Employment, inflation, new home sales, old home sales, retail sales. It's all important and moves the markets from day to day. The biggest overhang on values today, however, is the issue of free trade. Will the Democratic party controlled Congress use their power to impose tariffs that move the world away from free economic interaction?

As a matter of economic policy and political policy it is hard to believe that Nancy Pelosi, Chuck Schumer and most intelligent Democratic politicians believe that it would be sane to start putting up trade barriers. If they move in this direction they would be supported by a meaningful number of Republican retards in the House. The White House would obviously oppose such actions but, as with the immigration issue, the President cannot necessarily overcome the racial bias of our popularly elected officials and their constituents.

Do Pelosi and Schumer and company actually believe that huge tariffs on China will solve America's industrial issues and the problems of a Madison Ave. driven and credit card and mortgage company enabled spendthrift economy. They simply see it as a bargaining chip for a higher minimum wage, a rollback of tax relief for the wealthy, and a political way to declare some victories after a period of no leadership of consequence and no accomplishment to speak of. Unfortunately their grandstanding on trade could turn into something that is real if they push their talk too far.

America would of course like to influence economic integrity in other countries on issues such as a living wage, child labor, health care, human trafficking, and political freedom. Putting up barriers to trade will not help. There is much to do right here on these issues as well.
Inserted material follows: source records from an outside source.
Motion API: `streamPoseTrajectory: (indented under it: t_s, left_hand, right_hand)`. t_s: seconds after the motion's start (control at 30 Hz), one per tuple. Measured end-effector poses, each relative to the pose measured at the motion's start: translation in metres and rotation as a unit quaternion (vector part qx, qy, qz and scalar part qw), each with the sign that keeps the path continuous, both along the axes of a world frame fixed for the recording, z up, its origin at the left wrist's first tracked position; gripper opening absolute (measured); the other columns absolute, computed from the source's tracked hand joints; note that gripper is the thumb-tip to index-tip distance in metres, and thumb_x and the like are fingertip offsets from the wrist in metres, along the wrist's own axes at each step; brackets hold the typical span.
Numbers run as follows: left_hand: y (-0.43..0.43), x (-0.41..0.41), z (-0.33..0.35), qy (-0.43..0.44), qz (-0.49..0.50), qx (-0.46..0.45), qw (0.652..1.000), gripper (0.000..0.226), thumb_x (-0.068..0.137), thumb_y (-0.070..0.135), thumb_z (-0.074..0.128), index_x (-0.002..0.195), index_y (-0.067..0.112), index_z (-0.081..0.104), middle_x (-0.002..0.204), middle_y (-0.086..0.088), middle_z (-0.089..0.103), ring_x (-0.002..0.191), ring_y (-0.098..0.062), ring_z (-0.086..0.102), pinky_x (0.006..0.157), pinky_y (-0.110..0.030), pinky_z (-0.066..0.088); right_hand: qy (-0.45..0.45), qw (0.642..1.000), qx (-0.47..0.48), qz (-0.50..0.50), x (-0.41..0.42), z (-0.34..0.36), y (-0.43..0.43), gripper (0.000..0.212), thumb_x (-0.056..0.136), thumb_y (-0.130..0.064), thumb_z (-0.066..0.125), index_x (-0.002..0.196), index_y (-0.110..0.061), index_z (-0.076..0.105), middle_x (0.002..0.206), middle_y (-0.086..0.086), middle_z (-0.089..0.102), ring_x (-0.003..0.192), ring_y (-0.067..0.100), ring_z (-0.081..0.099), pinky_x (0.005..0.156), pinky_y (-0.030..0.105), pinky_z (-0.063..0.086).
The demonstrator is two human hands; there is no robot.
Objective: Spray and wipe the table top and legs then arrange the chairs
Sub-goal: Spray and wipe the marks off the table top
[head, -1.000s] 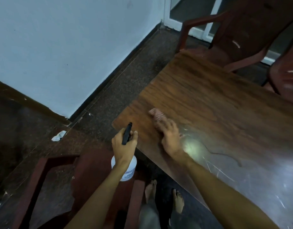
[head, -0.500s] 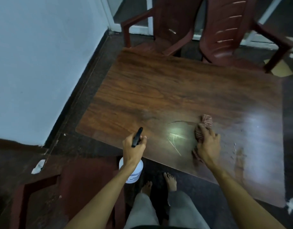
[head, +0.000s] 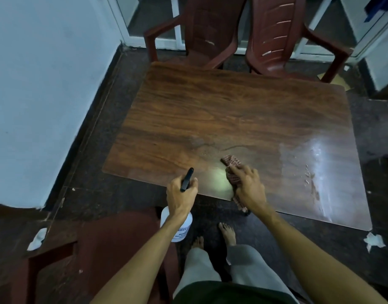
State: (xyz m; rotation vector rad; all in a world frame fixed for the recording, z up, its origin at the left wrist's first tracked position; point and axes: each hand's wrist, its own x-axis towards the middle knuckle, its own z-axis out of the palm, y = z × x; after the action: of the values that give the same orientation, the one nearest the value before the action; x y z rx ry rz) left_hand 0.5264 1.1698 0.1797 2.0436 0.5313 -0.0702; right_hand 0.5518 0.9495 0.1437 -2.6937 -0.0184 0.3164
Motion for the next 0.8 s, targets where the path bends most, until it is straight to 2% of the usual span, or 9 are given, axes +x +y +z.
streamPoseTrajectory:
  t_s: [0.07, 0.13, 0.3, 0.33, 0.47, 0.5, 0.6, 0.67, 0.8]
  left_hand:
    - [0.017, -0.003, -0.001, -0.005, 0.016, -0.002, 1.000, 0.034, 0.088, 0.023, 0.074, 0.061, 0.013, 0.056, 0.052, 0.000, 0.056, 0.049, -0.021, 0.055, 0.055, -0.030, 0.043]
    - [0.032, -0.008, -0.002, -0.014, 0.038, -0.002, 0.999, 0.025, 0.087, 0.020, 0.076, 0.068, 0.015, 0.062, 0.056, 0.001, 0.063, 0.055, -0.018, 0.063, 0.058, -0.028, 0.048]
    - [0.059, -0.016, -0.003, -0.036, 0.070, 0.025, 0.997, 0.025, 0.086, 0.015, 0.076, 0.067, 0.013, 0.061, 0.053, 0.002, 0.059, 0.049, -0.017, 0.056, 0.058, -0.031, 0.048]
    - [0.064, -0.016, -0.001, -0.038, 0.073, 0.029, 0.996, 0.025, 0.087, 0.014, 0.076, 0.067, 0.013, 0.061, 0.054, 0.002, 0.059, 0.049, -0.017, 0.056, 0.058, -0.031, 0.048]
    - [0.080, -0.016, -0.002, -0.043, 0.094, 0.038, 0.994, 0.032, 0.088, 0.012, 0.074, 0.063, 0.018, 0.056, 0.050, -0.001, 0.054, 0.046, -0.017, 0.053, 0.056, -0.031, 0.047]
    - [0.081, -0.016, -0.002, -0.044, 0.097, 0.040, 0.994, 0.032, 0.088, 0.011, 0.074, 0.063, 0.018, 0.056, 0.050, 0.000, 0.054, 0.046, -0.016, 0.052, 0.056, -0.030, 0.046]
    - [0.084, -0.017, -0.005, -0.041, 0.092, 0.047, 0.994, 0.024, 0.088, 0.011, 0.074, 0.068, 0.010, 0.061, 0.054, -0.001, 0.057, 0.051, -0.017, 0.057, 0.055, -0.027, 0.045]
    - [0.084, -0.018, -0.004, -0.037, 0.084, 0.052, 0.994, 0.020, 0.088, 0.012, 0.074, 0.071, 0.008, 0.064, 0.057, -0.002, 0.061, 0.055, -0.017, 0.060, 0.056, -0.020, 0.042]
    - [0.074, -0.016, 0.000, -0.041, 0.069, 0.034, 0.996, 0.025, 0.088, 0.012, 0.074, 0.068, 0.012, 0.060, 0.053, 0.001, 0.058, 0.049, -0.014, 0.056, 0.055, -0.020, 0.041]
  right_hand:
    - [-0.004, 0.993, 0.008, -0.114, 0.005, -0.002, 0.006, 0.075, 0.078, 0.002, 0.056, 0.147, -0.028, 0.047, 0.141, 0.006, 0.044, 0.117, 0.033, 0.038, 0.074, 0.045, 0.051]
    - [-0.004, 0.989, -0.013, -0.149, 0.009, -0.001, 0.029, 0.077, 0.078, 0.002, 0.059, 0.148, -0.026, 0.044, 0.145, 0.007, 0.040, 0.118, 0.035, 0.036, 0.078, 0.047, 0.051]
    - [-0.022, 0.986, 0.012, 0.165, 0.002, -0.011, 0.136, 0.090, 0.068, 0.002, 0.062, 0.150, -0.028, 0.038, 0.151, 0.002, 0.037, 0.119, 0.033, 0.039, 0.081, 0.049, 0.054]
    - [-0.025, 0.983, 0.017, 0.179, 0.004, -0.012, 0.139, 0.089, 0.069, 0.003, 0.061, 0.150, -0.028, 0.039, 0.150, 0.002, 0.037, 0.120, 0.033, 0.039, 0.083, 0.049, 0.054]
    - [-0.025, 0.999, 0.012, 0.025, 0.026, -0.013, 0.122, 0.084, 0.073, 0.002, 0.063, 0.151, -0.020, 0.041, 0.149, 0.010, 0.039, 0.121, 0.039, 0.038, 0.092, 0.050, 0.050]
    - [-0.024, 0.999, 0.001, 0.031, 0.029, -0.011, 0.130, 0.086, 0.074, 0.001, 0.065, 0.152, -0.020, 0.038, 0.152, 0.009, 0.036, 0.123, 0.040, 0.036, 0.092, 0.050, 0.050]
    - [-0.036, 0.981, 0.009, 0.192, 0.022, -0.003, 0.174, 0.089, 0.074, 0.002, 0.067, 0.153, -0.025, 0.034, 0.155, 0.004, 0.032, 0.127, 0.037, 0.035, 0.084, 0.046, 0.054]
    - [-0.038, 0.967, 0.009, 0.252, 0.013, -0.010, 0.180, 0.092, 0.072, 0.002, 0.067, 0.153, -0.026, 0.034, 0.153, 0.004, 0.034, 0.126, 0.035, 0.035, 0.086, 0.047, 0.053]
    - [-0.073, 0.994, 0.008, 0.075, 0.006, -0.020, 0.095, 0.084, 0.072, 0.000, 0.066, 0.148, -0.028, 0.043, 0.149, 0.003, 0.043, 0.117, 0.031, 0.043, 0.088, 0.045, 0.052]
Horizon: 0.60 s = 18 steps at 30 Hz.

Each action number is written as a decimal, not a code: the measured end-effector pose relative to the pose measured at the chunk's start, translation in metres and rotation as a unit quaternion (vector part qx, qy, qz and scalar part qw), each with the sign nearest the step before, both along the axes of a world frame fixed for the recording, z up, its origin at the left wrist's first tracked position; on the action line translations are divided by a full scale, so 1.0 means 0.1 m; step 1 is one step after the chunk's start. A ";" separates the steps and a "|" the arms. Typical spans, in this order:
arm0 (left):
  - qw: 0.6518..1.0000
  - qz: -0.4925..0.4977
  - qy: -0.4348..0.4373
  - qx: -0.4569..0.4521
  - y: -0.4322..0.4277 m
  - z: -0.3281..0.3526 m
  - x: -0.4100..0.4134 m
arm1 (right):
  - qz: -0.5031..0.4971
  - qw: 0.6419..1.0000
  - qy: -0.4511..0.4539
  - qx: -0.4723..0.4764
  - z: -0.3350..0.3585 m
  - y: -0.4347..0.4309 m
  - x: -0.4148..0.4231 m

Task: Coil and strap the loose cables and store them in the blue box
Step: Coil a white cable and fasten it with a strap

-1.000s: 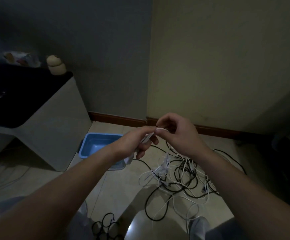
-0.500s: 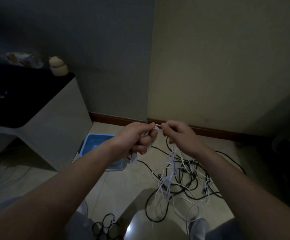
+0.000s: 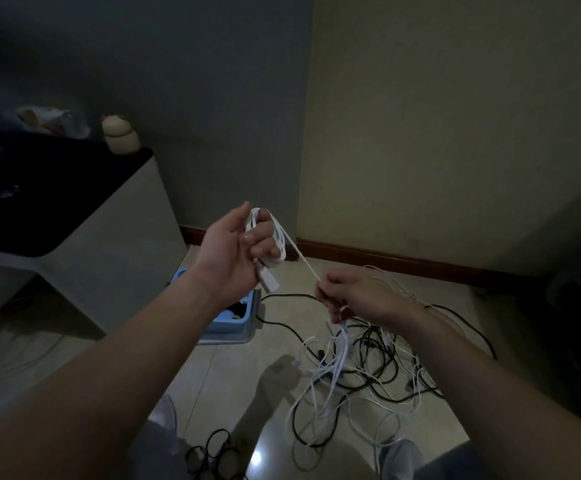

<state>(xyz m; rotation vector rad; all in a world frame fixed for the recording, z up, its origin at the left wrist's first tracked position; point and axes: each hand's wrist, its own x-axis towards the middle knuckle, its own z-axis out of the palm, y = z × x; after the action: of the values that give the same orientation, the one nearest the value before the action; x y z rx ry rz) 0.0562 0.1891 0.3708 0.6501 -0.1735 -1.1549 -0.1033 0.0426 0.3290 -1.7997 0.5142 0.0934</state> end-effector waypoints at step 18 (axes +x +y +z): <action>0.956 -0.005 -0.233 0.180 -0.17 -0.16 -0.25 | 0.132 0.979 0.022 -0.157 0.16 0.25 0.07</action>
<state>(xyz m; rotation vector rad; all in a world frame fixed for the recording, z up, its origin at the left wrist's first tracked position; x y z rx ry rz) 0.0313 0.1719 0.3550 1.2451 -0.3719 -1.0340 -0.0960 0.0678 0.3451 -2.1741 0.3318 0.2467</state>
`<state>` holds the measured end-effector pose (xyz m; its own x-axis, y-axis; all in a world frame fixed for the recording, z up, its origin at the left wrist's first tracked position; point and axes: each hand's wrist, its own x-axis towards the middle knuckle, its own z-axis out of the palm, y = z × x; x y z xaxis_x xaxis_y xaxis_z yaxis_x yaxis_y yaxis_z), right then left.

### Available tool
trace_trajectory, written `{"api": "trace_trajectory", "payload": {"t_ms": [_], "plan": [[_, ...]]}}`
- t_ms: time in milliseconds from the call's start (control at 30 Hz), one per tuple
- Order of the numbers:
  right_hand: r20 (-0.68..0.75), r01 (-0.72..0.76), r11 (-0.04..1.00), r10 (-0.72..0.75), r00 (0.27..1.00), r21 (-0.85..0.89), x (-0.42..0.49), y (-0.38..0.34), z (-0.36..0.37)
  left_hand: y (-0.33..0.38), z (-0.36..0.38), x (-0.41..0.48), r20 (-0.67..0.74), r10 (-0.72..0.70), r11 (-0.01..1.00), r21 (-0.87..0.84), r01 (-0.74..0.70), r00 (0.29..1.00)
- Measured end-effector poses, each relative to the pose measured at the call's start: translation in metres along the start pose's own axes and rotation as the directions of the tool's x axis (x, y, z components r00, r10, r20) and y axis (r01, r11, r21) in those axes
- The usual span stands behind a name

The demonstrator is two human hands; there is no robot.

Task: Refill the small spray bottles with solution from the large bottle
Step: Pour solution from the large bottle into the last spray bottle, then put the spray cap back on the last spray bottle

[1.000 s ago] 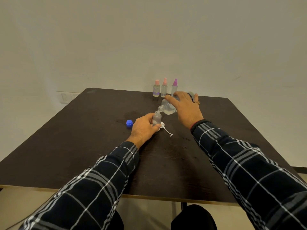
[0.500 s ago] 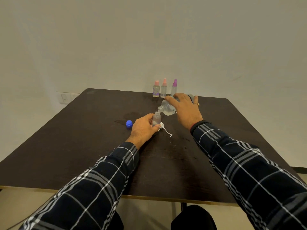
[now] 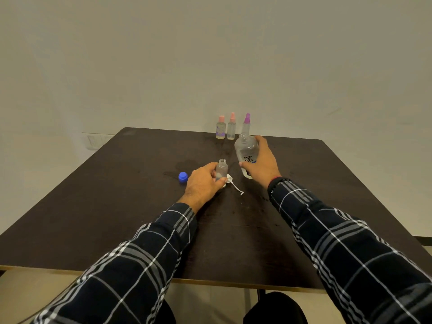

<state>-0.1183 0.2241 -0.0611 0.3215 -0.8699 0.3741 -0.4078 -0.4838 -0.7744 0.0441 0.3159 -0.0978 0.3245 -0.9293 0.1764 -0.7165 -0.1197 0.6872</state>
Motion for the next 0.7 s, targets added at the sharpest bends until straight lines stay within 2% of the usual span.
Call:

The Democratic Party's traditional constituency of labor unions that promotes trade barriers seems to be a hierarchy of old ideas, hopefully no longer corrupt and in concept valuable(GM sold more than half of their 2006 cars overseas by the way). Trade barriers will create inflation, stall economic growth of our multinational corporations and delight European and Japanese competitors(especially in media, technology and finance where the U.S. firms are now in significant leadership positions), and create political friction at a time when we simply need as much cohesion as we can build after the damage Bush has done to our image.

This is a big issue and unfortunately it is possible that the perceived political capital to be gained will overwhelm an intelligent approach.